The human element is another issue in apparel: farmers, textile workers, and those who make the end product often don’t get a fair wage for their efforts. Despite industry efforts to improve their supply chain, much of the world’s fast fashion is made in poor conditions for even poorer pay.
Few mainstream brands are tackling these problems quite as head on as Patagonia—the trendy outdoor brand known for its down jackets. From its founding in 1973, Patagonia has been outspoken on environmental issues, and has practiced what it preaches.
“Our new mission statement is: ‘We’re in business to save our home planet’,” says Cara Chacon, vice president of social and environmental responsibility at Patagonia. “’We work with our design team, at the concept phase, to make clothing that is sustainable. That could mean using recycled polyester instead of virgin polyester. We’re actually getting close to 70% of our product line using recycled or renewable fiber. That’s something we’re really proud of.”
Patagonia says it is on track to be carbon neutral by 2025—including its entire supply chain and company-operated retail. Its eventual goal is to be carbon positive and capture more carbon than it emits. Some of the ways the company plans to do this include sourcing carbon-positive cotton from India, which Chacon says the farmer can use to receive carbon rebates from the Indian government; increasing the amount of recycled materials in its products; and investing in renewable energy.
It’s not just established brands like Patagonia that are trying to shrink their environmental footprint. The ecological impact of the fashion industry has inspired a swath of startups to imagine a better way of doing things.
“I realized I was part of a systemic malaise doing considerable harm,” says Susan Correa, founder of children’s wear brand Art+Eden. Correa spent more than two decades in the fashion industry working for some of the world’s largest retailers. Observing up close how garments are made inspired her to help solve the problem. “I knew I could make a difference and build a business.”
Correa says parents are concerned about the food they are putting in their children’s bodies, and many are getting much more vigilant about the clothes touching their bodies.

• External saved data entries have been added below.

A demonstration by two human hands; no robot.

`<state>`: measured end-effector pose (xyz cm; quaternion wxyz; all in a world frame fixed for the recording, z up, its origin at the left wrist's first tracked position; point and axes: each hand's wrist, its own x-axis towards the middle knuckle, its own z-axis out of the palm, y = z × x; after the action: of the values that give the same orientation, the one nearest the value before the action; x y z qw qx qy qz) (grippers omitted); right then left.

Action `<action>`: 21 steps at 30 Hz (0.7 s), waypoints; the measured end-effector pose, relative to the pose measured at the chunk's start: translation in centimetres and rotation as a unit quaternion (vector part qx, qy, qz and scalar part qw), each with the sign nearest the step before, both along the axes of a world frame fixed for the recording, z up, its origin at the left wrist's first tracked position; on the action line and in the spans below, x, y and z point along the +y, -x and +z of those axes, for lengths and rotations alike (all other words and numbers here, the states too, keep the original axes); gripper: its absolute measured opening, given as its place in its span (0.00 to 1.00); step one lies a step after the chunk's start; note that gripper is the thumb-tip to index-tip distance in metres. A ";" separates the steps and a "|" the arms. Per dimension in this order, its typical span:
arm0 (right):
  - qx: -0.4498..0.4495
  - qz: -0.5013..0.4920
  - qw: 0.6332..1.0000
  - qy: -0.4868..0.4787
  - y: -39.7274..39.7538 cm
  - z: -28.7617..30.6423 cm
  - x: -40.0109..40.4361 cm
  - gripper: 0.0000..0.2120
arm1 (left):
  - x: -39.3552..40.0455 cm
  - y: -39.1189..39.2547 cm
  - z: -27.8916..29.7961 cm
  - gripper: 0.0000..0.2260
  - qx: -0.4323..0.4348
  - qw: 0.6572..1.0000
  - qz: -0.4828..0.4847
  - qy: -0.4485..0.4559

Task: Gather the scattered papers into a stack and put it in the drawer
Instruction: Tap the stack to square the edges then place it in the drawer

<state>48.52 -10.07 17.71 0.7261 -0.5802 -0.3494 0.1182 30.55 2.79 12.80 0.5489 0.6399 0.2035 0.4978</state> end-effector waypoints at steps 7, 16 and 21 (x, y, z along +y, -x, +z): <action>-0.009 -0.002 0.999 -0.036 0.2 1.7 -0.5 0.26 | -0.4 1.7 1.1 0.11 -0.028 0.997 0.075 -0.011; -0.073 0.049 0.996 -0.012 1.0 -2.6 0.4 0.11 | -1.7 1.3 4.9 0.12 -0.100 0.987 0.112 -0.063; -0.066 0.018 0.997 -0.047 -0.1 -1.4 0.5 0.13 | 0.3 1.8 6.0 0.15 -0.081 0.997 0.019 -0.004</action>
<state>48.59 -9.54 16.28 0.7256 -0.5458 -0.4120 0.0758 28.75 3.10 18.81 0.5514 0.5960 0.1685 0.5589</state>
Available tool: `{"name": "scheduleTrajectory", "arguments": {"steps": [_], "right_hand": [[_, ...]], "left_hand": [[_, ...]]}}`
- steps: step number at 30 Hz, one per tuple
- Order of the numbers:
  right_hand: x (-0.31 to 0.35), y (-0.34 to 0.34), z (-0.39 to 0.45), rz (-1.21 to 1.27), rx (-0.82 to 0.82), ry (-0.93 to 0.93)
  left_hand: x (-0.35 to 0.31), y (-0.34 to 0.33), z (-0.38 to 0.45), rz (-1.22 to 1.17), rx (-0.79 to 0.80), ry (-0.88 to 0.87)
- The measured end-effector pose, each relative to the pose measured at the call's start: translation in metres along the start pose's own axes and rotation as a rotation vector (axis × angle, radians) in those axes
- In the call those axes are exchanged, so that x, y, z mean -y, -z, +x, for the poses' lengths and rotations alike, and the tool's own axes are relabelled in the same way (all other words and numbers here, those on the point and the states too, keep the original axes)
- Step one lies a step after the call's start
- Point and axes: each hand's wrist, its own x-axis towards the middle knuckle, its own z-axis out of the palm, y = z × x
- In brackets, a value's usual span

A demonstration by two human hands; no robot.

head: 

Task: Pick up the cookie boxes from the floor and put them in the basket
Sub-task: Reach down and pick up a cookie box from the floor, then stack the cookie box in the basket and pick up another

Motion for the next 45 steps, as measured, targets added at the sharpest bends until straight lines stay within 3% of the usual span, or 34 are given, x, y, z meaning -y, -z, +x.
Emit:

Art+Eden uses organic cotton—made without pesticides—and dyes. “The skin is the largest organ in the body, and it’s porous,” she says. “It matters what’s touching it.”
Importantly for sustainability to—well—sustain itself, both companies are finding it’s also good business.
“We’re in this to show that business can be a force for good, and that you can run a healthy, profitable business and change the world for the better,” says Patagonia’s Chacon. “We have proven time and time again that you don’t have to see sustainability and making a profit as two separate things. It’s outdated thinking to think otherwise.”
Likewise Correa says it’s vital that her company, which uses some of its revenues to provide school meals in her native India, is profitable business. “My number one focus is making the business successful, that provides the funds to do good. I always say I’m a venture-social, not a social-venture. Business comes first.”